Profiling our toy dataframe

import ydata_profiling
profile = ydata_profiling.ProfileReport(df, title = 'My EDA', minimal=True).to_file("output.html")
Summarize dataset:   0%|          | 0/5 [00:00<?, ?it/s]



Generate report structure:   0%|          | 0/1 [00:00<?, ?it/s]



Render HTML:   0%|          | 0/1 [00:00<?, ?it/s]



Export report to file:   0%|          | 0/1 [00:00<?, ?it/s]

--

Now check out output.html in your folder.
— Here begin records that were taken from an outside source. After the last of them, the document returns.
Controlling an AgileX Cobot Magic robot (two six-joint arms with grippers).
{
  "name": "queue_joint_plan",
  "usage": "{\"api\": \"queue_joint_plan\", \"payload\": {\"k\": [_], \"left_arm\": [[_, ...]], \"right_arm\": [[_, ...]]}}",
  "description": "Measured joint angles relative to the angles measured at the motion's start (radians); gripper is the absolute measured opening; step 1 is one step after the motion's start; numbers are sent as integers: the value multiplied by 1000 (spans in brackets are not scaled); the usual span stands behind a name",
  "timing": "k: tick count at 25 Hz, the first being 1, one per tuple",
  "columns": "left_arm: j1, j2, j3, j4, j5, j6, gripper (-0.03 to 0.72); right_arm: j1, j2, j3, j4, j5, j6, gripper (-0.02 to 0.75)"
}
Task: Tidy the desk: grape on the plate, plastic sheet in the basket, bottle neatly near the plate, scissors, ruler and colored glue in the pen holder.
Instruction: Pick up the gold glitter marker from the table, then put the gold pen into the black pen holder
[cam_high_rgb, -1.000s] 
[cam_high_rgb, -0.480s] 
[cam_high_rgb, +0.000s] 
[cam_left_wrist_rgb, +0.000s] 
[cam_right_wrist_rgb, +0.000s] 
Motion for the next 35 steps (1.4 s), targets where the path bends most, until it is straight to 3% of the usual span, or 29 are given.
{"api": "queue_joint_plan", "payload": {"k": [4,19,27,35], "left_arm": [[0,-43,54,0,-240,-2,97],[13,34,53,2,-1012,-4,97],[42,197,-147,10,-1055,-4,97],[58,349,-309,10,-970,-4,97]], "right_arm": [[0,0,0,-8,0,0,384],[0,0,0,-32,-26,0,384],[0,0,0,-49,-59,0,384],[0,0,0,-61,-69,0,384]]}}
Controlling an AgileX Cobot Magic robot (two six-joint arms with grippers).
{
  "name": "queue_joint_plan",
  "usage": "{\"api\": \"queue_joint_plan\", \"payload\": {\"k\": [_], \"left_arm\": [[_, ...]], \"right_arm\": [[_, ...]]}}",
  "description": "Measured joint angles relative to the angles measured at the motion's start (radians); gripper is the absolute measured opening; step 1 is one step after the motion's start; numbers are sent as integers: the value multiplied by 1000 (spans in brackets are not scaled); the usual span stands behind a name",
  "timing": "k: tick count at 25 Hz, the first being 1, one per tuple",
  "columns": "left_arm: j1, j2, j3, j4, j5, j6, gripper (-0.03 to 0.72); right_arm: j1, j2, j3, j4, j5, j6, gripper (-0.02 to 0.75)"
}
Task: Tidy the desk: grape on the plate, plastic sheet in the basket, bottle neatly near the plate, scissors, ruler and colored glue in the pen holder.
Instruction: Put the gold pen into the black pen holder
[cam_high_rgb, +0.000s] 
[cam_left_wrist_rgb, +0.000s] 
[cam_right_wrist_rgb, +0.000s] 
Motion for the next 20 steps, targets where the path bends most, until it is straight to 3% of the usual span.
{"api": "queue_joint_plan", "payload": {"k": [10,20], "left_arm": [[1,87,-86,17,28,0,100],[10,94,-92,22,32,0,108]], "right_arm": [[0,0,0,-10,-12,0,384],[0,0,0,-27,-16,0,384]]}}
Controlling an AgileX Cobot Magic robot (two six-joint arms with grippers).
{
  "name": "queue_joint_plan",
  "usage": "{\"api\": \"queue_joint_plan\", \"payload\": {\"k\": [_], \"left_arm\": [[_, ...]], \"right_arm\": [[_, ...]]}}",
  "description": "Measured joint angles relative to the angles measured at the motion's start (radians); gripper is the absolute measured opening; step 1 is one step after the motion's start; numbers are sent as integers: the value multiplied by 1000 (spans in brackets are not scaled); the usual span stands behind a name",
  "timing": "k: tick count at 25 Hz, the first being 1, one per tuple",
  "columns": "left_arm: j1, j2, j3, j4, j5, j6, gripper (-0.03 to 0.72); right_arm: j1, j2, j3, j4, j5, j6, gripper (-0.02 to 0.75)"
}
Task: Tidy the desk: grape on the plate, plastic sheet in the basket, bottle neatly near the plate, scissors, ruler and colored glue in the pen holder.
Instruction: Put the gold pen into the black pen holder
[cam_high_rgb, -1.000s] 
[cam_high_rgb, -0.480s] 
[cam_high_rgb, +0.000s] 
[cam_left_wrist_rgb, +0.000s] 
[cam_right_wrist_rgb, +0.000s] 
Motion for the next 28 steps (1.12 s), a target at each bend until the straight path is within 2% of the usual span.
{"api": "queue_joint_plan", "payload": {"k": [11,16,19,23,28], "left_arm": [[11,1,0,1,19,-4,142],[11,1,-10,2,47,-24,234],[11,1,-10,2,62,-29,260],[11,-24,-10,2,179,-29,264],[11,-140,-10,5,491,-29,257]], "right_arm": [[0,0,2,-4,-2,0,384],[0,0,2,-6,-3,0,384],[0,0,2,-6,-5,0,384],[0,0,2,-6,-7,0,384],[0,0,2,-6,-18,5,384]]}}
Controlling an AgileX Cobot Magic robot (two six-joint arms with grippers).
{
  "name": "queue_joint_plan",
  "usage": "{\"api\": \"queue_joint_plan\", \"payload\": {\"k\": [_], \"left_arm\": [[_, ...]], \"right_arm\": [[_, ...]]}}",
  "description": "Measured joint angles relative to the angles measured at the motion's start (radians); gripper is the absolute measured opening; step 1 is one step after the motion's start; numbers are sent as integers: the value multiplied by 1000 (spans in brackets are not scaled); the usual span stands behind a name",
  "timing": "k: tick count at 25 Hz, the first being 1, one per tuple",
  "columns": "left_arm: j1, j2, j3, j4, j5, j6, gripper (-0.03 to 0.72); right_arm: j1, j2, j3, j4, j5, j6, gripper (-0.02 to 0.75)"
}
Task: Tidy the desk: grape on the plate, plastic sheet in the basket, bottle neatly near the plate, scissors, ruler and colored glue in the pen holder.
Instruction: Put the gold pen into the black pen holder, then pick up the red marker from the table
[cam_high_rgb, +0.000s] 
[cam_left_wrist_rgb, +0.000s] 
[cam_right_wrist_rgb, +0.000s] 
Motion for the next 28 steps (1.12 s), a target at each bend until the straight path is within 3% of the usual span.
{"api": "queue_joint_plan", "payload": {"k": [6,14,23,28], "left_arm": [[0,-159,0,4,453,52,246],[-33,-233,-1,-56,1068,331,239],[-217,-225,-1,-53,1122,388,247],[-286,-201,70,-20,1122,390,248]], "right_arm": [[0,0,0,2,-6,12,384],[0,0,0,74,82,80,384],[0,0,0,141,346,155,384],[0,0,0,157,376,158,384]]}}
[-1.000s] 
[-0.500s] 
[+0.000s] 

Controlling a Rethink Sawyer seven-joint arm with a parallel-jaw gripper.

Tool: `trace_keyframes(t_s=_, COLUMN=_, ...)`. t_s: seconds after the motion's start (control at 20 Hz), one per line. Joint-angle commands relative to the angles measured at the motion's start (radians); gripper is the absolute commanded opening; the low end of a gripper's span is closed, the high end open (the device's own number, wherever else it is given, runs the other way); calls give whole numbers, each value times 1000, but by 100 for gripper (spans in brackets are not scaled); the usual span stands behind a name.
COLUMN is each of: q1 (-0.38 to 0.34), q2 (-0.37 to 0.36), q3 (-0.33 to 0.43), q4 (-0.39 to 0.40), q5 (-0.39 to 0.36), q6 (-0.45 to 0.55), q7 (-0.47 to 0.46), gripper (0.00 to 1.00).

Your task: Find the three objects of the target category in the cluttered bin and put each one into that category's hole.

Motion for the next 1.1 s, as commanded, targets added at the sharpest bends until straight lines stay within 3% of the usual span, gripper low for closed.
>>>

You can right click and open output.html in the browser.

Pandas Profiling on the Diamonds Dataset

# Import libraries and the diamonds dataset
import pandas as pd
import numpy as np
import seaborn as sns
import os
import ydata_profiling
import phik
import matplotlib.pyplot as plt

df = sns.load_dataset('diamonds')
profile = ydata_profiling.ProfileReport(df, title = 'My EDA', minimal=True).to_file("output.html")
Summarize dataset:   0%|          | 0/5 [00:00<?, ?it/s]



Generate report structure:   0%|          | 0/1 [00:00<?, ?it/s]



Render HTML:   0%|          | 0/1 [00:00<?, ?it/s]



Export report to file:   0%|          | 0/1 [00:00<?, ?it/s]

With this, we end our discussion on EDA. We have seen how we can analyze data, get statistics, distributions and identify key themes. Since this is a problem that has to be solved for every day by lots of analysts, there are many libraries devoted to EDA that automate much of the work. We looked at one - pandas_profiling. If you search, you will find several more, and may even find something that work best for your use case.

If you have been able to follow thus far, you are all set to explore any numerical data in a tabular form.